Dean actually doesn't expect to learn much, but it's his lucky night. He's on the phone to Sam in less than an hour and Sam's got the car outside the bar ten minutes later.

"What's up?" Sam asks, making a face as Dean motions for him to slide over and let Dean drive.

"You first," Dean says, pulling back out onto the street and following the directions he'd scribbled down on the back of a napkin. "What'd you find out?"

"Steven Eltanin is a 'respected, self-made millionaire' and 'noted philanthropist.'" Sam's making air quotes even as he's flipping through his notebook.

"Self-made how?"

"Nobody ever quite says exactly," Sam says.

"Convenient."

"Careful, man," Sam says, grinning. "You'll make me think you're getting cynical in your old age."

Dean snorts. "And the wife? Let me guess… Model? 'Actress?'" he asks, throwing in an air quote or two of his own.

"Try chemical engineer," Sam says and Dean takes his eyes off the road long enough to make sure Sam isn't just fucking with him. "Christiane Morgan. I found a bunch of articles about her: local girl makes good, a full ride to Rensselaer. Summa cum laude, Tau Beta Pi, Omega Chi Epsilon--"

"This is good stuff, I'm assuming," Dean says, reining him in before he goes off in full Sam-nerd mode.

"Yeah," Sam answers. "The best. Gets her undergrad a year early and goes right into a PhD program, but comes back before she finishes her dissertation and ends up married to the guy her father did odd jobs for, who's 20 years older than she is."

"And running drugs."

"Allegedly," Sam says, in what Dean thinks of as his lawyer voice.

"Whatever."

"They live here and in Miami and, I don't know, something about Aspen and Kauai and the Caymans. Three months ago, they had their first child, a boy, and two days ago, 911 gets a call to say the baby is missing."

"Okay," Dean says, pulling up next to a small, neat house. "Good to know the public version, because I hit pay dirt at the first bar I walked into and we're about to go talk to her brother."

Dean waits for the props, because, hey, it wasn't like the guy hadn't needed some delicate handling to tell Dean his story, but Sam just opens the car door. "Who are we?" he asks, keeping his voice low.

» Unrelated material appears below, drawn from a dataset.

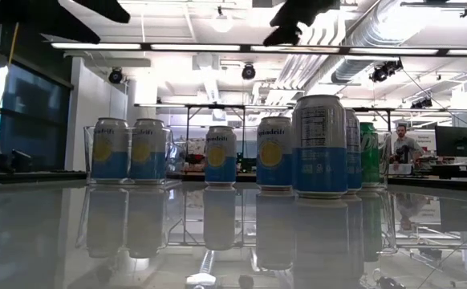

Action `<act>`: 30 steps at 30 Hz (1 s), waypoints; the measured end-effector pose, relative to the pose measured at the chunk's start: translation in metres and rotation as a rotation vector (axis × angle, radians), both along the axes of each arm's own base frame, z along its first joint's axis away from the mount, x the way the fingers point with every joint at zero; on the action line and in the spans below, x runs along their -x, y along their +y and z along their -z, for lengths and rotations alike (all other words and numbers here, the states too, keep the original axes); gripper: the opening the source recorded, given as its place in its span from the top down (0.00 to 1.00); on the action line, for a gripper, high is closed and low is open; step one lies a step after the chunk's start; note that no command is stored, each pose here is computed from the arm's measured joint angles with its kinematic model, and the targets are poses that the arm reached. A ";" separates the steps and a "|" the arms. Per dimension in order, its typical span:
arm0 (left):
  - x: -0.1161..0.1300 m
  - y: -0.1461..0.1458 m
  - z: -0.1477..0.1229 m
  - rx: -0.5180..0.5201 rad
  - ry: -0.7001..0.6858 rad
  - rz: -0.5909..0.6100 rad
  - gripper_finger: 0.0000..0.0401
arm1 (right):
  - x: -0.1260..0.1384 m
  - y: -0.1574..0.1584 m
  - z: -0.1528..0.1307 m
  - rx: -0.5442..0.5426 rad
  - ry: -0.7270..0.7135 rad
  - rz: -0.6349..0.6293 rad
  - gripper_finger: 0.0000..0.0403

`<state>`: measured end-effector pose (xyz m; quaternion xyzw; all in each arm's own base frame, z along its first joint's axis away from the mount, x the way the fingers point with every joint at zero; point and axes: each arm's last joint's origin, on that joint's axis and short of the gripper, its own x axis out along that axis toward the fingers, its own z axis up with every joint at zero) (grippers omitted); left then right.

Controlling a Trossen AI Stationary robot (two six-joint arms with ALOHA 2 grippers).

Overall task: Sort soda cans
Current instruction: Put the blue-white soda can into the top left transparent bin

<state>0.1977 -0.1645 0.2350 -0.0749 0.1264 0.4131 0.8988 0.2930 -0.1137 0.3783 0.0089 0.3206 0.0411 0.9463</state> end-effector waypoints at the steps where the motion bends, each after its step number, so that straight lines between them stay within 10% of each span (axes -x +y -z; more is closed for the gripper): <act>1: -0.001 0.001 0.000 -0.010 0.002 -0.002 0.11 | 0.008 0.006 0.007 0.006 -0.050 0.019 0.23; 13: -0.001 0.051 -0.037 -0.170 0.076 -0.080 0.11 | 0.026 0.046 0.103 0.035 -0.755 0.150 0.23; 30: 0.006 0.118 -0.041 -0.386 0.345 -0.240 0.11 | -0.084 -0.039 0.103 0.110 -0.148 0.102 0.14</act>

"PIs," Dean answers, flipping him a couple of business cards. "Down here for a little fishing, which he likes, because he doesn't quite trust his brother-in-law. Not that he said that, of course, because ol' Steven is like a force of nature around here. Not something you want to go pissing off."

"Got it," Sam says, straightening his shoulders, and he still could stand to gain another ten pounds but he looks so fucking much better than the guy Dean picked up off that dirt road, it almost doesn't matter.

The lights are out inside, but as soon as Dean knocks, the door opens and they're hustled inside.

"Look," says the brother, before Sam's barely even in the room. "I appreciate you coming out here and all, but--"

"Hey, man; it's okay." Dean starts running his mouth before the guy can admit he's getting cold feet. "This has got to be rough on you, too, your nephew and all. We get that; I mean, this is what we do, we get how tough this all can be."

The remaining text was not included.